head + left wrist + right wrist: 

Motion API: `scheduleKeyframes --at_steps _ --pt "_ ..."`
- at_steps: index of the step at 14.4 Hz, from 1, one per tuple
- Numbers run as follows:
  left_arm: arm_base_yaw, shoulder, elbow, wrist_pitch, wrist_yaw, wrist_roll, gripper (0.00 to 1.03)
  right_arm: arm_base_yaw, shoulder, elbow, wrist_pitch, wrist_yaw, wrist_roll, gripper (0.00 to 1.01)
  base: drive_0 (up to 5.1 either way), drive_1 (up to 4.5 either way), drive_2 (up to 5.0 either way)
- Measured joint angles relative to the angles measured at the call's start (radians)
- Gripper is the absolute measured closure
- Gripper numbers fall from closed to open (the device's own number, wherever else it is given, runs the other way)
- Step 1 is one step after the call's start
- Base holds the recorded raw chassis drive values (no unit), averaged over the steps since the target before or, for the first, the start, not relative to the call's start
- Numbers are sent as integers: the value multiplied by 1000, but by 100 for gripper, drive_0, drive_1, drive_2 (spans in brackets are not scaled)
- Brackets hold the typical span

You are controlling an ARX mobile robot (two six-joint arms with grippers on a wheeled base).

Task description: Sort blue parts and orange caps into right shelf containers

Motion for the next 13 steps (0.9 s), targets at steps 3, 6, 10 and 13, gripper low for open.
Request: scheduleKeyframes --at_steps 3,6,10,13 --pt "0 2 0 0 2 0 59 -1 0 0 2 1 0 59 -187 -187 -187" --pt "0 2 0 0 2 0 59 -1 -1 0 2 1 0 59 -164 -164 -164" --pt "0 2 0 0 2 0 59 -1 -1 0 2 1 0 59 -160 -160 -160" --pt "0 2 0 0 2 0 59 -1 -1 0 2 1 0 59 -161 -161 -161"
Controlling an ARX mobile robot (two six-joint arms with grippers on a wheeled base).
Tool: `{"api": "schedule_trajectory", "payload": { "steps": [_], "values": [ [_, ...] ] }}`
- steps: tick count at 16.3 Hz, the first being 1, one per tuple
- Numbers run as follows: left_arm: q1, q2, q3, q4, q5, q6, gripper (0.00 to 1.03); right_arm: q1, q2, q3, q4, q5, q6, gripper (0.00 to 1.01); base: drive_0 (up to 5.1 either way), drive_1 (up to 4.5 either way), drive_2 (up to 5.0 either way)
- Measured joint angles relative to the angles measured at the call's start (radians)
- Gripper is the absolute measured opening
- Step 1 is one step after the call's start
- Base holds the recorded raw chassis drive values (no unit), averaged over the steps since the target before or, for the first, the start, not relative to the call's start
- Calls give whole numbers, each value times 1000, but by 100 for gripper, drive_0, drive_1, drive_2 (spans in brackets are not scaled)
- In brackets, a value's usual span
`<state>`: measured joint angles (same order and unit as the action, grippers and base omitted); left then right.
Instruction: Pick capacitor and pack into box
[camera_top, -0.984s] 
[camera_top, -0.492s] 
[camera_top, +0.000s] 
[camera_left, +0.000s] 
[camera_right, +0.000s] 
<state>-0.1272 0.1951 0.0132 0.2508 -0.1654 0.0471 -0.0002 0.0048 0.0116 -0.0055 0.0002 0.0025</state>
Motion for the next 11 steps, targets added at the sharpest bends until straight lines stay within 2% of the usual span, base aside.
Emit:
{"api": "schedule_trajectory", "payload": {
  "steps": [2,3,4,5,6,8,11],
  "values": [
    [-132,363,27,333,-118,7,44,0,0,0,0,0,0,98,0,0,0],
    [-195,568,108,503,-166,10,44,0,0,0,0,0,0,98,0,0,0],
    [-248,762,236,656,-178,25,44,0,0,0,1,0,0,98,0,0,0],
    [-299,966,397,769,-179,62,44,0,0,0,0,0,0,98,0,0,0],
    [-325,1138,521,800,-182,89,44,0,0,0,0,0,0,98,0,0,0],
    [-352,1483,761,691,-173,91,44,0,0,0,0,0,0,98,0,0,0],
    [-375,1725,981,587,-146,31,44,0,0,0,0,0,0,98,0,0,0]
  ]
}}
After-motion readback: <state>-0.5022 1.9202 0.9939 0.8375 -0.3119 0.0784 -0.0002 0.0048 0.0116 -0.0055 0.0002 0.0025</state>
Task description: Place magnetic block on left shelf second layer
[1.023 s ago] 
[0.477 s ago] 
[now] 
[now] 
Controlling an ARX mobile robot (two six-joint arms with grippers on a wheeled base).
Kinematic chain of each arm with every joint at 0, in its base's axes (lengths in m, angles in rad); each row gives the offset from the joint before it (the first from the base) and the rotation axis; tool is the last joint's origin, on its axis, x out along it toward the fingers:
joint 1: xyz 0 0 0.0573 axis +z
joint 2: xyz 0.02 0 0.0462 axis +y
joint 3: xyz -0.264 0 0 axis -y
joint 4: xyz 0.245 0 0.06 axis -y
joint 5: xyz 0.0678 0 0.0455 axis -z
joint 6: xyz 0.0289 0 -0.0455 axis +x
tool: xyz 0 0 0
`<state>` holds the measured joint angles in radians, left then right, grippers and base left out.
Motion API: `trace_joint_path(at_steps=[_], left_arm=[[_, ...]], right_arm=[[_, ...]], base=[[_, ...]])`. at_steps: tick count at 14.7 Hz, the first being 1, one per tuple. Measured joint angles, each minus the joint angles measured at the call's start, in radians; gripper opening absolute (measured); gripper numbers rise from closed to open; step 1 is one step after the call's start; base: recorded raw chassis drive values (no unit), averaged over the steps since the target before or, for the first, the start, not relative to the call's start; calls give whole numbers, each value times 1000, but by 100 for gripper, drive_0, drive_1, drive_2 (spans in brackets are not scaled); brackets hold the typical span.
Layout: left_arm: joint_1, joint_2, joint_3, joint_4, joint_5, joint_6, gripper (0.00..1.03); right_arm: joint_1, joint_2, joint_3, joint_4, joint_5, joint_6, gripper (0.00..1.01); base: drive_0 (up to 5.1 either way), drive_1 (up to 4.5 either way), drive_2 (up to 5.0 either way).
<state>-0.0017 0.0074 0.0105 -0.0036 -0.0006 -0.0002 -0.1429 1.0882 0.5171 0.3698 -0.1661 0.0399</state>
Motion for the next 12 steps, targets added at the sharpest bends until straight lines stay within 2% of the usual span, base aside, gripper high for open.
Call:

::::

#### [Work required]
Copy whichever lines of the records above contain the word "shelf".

#### [Solution]
Task description: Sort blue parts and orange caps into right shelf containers
Task description: Place magnetic block on left shelf second layer

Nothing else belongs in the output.